The questions available in the software (around 500) are divided into the 3 main categories (illustrated by the different panels shown earlier) and the responses-and-comments panel. The first category (background) includes questions on medical history, medications, allergies, immunizations, family history, habits, recent travel, and social history. The second category lists generic questions that can be applied to each symptom, ranging from “What happened just before the symptom started?” to “Have you seen a physician for that symptom?”. Each question can be applied to each of the patient’s symptoms, and the wording of the question changes as the student clicks on a different item on the problem list (on the note pad). The third category consists of a review of systems containing 350 questions. As the student clicks on a system, a list of questions about the chosen system appears. In addition, the student may click on responses or comments that include transition statements, interruption statements, and reassurance statements. A follow-up button is available once an answer has been provided by the patient, and allows a choice of 4 follow-up questions: “You need to tell me more about that,” “Let me ask you once more,” “Pardon?,” and “Are you sure?”.

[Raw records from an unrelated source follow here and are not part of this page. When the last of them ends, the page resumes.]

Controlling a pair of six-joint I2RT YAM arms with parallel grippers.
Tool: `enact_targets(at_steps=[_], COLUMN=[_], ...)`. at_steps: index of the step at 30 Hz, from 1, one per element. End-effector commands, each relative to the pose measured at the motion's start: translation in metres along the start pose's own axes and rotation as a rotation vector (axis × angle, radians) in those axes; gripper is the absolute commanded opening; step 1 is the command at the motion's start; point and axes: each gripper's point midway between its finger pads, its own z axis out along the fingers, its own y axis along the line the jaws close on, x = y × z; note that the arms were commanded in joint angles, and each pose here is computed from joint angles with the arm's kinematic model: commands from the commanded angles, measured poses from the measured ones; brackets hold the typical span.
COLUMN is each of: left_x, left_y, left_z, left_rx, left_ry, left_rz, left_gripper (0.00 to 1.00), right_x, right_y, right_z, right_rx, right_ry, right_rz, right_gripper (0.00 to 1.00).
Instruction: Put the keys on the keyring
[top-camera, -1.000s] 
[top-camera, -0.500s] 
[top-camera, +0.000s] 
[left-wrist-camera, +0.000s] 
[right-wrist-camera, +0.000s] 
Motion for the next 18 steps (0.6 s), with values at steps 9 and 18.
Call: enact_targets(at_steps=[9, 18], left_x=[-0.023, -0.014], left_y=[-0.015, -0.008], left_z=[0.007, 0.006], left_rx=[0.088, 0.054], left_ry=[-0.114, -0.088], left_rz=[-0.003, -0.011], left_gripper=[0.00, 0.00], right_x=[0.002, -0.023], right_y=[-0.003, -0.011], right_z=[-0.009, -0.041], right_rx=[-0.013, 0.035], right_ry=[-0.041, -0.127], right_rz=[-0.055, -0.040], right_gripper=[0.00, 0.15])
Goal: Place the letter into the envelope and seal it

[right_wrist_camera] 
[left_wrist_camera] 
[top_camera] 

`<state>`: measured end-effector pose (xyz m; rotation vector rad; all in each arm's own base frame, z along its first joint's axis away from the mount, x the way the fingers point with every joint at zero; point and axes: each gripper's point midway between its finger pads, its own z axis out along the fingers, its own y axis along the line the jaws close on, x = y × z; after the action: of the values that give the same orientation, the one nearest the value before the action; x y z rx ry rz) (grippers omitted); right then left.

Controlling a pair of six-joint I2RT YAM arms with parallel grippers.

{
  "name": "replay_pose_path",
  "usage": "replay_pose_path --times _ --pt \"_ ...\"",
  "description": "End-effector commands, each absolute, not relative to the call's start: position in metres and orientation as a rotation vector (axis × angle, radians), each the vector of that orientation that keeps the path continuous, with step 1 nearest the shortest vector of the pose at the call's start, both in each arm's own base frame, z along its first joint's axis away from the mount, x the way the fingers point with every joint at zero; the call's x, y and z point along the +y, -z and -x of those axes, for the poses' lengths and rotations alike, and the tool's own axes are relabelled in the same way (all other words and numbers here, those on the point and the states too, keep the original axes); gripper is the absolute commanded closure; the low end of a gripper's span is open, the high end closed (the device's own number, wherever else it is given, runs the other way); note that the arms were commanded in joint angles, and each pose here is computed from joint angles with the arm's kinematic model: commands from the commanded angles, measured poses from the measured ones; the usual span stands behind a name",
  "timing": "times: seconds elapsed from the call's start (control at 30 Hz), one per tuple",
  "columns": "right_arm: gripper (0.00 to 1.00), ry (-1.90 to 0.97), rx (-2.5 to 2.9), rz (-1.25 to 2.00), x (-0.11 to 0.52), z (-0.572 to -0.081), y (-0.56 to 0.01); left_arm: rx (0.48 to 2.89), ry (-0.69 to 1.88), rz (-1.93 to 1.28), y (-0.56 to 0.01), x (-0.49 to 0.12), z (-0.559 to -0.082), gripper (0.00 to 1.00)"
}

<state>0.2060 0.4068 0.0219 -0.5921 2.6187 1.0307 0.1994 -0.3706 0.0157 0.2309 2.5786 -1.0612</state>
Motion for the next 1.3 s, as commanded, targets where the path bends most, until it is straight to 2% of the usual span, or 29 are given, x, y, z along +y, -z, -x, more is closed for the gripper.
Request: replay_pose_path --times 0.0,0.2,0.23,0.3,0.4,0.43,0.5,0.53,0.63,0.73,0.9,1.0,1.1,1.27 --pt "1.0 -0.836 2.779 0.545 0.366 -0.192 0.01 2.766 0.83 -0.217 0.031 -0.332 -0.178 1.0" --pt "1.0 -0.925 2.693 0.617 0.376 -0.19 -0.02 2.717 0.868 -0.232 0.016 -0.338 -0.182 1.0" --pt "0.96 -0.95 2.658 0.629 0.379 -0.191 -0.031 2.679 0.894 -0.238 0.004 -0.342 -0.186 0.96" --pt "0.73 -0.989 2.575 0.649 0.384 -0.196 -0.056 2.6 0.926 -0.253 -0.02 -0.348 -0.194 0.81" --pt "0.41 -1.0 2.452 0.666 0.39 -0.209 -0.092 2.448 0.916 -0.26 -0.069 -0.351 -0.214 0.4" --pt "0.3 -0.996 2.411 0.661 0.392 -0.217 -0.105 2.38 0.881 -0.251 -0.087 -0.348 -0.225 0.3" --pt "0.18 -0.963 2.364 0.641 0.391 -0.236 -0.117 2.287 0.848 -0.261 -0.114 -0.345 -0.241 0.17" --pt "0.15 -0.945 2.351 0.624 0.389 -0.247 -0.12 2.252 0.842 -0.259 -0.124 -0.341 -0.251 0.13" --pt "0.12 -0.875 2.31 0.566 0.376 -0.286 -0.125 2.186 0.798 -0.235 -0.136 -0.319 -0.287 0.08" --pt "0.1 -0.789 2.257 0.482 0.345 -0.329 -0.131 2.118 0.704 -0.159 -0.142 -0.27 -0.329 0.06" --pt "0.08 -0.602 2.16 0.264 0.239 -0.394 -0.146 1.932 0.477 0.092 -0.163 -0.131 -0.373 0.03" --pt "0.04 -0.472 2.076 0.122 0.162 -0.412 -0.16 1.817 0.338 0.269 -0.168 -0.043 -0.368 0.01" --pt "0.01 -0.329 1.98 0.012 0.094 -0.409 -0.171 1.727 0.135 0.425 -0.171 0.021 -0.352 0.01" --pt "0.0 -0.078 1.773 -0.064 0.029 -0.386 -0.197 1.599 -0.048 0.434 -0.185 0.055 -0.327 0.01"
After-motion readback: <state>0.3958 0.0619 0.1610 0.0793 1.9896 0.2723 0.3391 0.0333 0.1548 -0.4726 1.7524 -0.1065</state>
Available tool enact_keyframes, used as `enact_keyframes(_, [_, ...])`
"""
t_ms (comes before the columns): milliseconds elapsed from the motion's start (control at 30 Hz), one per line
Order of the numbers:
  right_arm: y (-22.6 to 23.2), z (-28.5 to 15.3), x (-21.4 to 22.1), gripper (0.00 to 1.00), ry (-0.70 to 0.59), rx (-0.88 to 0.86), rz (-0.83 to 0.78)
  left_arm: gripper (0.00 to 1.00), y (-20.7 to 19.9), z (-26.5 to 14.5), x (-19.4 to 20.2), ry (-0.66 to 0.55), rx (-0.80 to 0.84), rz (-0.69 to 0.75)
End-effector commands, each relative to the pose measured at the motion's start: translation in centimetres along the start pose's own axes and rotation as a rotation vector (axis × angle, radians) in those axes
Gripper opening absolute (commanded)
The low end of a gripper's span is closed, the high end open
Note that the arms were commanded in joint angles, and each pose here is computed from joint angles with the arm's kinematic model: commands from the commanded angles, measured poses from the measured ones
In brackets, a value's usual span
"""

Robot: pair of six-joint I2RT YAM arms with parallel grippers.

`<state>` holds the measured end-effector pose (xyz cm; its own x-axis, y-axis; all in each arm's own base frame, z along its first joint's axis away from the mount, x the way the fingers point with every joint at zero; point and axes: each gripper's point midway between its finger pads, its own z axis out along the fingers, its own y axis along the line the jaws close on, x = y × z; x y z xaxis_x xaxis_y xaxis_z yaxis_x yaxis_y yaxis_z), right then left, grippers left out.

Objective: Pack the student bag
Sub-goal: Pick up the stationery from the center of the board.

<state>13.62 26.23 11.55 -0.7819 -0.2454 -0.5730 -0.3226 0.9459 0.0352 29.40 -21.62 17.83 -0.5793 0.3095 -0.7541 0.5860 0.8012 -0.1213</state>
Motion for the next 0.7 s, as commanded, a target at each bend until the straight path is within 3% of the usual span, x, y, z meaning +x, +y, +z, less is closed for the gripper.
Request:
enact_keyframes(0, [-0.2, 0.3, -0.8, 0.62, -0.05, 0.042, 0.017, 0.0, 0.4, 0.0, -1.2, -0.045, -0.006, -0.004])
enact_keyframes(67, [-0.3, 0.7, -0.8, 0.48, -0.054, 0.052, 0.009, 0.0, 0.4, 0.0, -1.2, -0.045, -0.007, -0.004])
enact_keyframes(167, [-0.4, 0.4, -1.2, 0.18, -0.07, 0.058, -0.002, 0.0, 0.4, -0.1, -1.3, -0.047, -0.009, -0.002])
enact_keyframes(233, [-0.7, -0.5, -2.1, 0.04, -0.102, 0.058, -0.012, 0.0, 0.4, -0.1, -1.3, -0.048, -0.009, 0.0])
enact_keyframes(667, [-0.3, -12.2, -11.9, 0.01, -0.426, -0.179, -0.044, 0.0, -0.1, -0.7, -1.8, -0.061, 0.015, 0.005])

As the patient reveals her symptoms or items of her medical history, they appear in the list of “active problems.” Items can be moved (drag and drop) between the lists of “active problems” and “inactive problems” at any time. When the student is ready, he or she may click on “make a diagnosis” and choose one or more items among a list of diagnoses.

Figure 1. Virtual patient screen interface.
View this figure


A research assistant met the CE participants for 2 hours. After a brief introduction to the simulation and the project, CE participants had 5 min to navigate for themselves the simulation software, on a different case from the stimulus, to become familiar with the interface and the choice of questions.

The CE participants were then given succinct and nonquantitative definitions of breadth, depth, logical sequence, and interviewing technique, without revealing the corresponding VP operational definitions. After watching each student’s screen recording, they were asked to score the student’s performance using the rating tool. They did not see the student’s choice of diagnosis, as the screenshot video was interrupted before, and they were not familiar with the diagnosis of the VP. Afterward, they had to complete the survey on assessment.


Virtual Patient Scores

The data of the survey on assessment were subsequently used to compute the VP-derived scores for these components. For example, to compute the VP–GS, each VP domain score (breadth, depth, logical sequence, and interviewing technique) was multiplied by the mean weight that the CE participants attached to each domain. Furthermore, to compute the VP–ITS, the CE participants’ mean suggested cutoffs were used for acceptable and optimal ranges of generic vs specific questions, transitioning statements, and number of jumps between topics.

Clinician-Educator Scores

The response on each participant’s visual analog scale was converted to a score out of 100 by measuring with a ruler the position of the respondent’s pen mark, with 10 cm representing 100%. For each student, the mean values for global performance, breadth, depth, logical sequence, and interviewing technique scores provided by the 10 CE participants on the assessment grids constituted the CE scores (clinician-educator–global score [CE–GS], clinician-educator–breadth score [CE–BS], clinician-educator–depth score [CE–DS], clinician-educator–logical sequence score [CE–LSS], clinician-educator–interviewing technique score [CE–ITS], respectively).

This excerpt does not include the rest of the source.